WORK INSTRUCTIONS: For the entries below, say how many lines include the word "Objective" and add nothing else.

[Start of Attachment]

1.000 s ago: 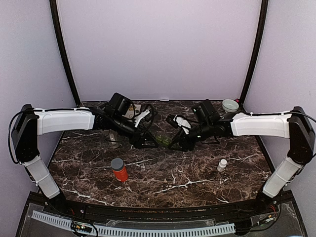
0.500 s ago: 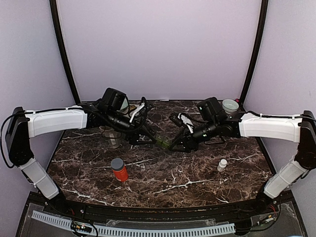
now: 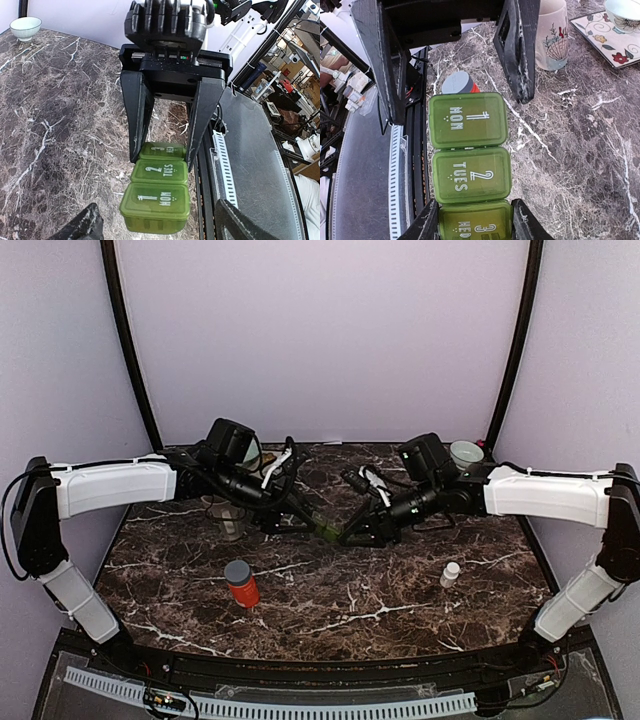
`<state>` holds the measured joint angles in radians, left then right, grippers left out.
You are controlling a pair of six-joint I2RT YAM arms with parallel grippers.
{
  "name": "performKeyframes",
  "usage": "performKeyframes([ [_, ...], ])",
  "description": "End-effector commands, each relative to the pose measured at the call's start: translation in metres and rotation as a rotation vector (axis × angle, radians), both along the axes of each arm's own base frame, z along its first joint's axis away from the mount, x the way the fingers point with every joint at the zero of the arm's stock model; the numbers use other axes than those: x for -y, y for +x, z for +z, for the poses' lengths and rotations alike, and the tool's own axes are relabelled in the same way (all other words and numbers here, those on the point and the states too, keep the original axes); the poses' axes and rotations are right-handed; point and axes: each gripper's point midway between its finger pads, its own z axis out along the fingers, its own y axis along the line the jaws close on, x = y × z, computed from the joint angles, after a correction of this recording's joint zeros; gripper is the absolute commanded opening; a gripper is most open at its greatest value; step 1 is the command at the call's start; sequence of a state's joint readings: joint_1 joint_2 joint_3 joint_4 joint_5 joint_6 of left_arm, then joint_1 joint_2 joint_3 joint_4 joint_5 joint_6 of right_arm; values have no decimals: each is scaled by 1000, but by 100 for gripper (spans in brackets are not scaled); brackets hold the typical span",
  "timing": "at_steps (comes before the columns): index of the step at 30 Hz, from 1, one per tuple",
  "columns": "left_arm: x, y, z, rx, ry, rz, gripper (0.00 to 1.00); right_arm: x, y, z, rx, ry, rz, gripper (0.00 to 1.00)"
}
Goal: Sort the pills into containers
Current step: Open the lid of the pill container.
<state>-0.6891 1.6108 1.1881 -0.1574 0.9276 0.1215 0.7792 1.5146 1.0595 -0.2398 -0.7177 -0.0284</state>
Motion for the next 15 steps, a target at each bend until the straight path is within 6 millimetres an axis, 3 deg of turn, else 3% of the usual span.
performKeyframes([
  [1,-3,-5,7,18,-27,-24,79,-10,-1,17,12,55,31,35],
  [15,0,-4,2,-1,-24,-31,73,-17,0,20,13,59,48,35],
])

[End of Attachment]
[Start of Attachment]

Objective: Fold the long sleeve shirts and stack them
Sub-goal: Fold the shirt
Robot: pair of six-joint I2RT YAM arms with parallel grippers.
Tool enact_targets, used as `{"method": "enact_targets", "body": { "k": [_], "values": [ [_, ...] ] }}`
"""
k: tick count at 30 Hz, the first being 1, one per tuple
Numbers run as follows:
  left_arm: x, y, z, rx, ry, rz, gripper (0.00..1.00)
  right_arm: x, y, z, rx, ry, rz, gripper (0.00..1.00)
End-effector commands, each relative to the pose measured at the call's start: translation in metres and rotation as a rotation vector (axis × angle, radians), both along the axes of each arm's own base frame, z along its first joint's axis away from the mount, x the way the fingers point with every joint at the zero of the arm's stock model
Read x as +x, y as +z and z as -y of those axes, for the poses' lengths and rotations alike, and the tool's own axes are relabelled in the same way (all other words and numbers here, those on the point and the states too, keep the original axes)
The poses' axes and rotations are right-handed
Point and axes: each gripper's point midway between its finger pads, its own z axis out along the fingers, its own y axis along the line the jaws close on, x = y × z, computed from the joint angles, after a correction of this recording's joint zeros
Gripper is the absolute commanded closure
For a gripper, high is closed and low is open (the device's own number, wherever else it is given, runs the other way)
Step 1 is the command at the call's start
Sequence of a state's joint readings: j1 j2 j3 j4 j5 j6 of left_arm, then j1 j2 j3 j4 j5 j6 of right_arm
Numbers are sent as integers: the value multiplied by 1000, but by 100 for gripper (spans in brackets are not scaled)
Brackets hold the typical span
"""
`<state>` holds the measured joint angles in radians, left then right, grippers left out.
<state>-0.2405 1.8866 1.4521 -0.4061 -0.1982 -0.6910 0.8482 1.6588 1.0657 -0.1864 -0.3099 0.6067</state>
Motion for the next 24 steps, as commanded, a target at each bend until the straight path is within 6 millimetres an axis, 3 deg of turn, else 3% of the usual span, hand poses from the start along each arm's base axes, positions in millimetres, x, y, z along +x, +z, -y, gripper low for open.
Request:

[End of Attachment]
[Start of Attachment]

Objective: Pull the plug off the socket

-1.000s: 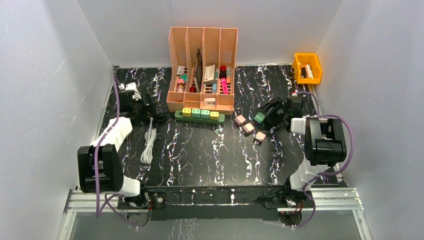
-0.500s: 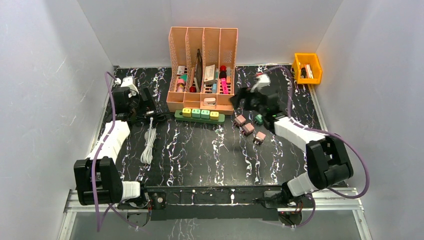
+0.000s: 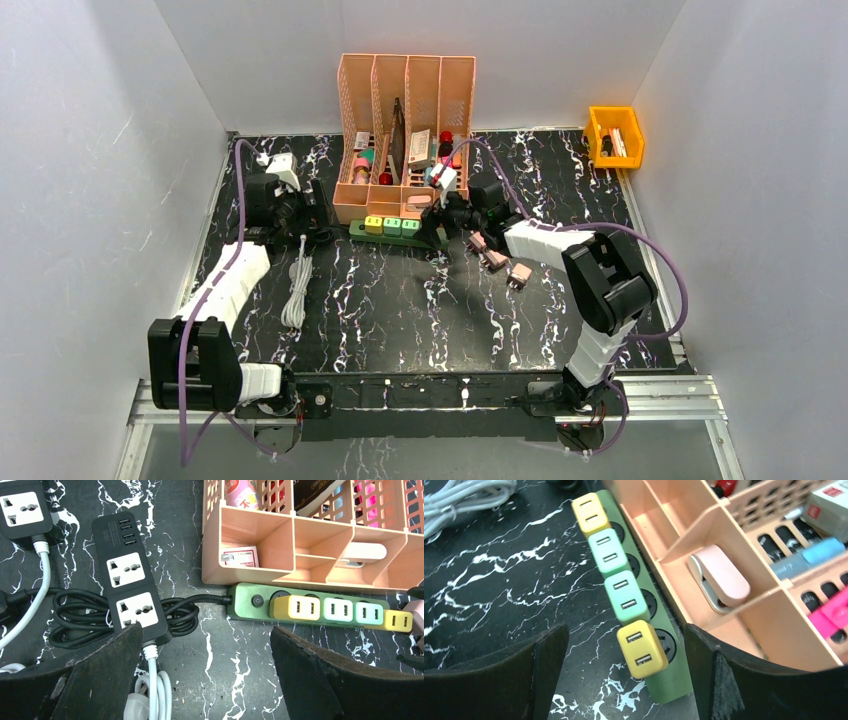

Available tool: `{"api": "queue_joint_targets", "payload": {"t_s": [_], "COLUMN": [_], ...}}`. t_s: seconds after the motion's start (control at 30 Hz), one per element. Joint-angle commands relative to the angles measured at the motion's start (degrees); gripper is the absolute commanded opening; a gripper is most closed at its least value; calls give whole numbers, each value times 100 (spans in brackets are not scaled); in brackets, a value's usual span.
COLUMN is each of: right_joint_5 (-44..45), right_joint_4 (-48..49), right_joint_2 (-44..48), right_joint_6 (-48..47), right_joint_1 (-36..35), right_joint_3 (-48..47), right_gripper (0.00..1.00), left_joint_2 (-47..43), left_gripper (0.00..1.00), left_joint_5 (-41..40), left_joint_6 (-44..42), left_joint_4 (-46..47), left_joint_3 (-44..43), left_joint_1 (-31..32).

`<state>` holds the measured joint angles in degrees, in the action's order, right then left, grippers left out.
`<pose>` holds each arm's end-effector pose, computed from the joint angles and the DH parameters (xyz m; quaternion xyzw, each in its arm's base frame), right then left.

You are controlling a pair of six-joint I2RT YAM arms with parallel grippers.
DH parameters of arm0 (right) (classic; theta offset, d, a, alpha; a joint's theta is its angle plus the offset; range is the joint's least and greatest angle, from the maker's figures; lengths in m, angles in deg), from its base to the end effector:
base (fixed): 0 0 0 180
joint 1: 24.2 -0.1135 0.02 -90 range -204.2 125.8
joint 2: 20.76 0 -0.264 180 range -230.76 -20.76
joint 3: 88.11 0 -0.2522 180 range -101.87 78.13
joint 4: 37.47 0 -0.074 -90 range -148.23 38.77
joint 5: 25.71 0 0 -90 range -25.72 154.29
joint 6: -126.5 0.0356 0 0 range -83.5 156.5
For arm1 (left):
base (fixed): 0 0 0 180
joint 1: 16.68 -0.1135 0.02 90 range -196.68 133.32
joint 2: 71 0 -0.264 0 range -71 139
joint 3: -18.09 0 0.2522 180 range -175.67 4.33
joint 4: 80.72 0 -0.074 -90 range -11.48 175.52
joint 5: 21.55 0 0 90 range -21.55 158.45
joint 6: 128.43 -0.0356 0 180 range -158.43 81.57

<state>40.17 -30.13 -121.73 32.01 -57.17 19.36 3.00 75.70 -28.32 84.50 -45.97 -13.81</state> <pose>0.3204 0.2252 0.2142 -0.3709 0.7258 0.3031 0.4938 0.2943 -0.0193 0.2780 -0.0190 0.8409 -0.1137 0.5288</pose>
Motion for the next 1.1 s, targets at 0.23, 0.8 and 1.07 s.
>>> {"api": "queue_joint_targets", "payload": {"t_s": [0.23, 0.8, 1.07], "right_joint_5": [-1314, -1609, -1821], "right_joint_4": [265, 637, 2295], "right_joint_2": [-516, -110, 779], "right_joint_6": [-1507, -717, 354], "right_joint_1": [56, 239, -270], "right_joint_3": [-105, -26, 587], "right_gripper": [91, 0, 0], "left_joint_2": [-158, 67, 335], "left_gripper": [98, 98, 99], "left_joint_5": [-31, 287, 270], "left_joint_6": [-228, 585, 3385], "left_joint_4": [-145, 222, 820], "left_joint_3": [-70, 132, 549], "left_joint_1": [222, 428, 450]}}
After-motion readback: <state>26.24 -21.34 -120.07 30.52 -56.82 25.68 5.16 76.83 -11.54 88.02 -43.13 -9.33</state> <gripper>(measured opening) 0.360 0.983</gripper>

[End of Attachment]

TASK ANSWER: 2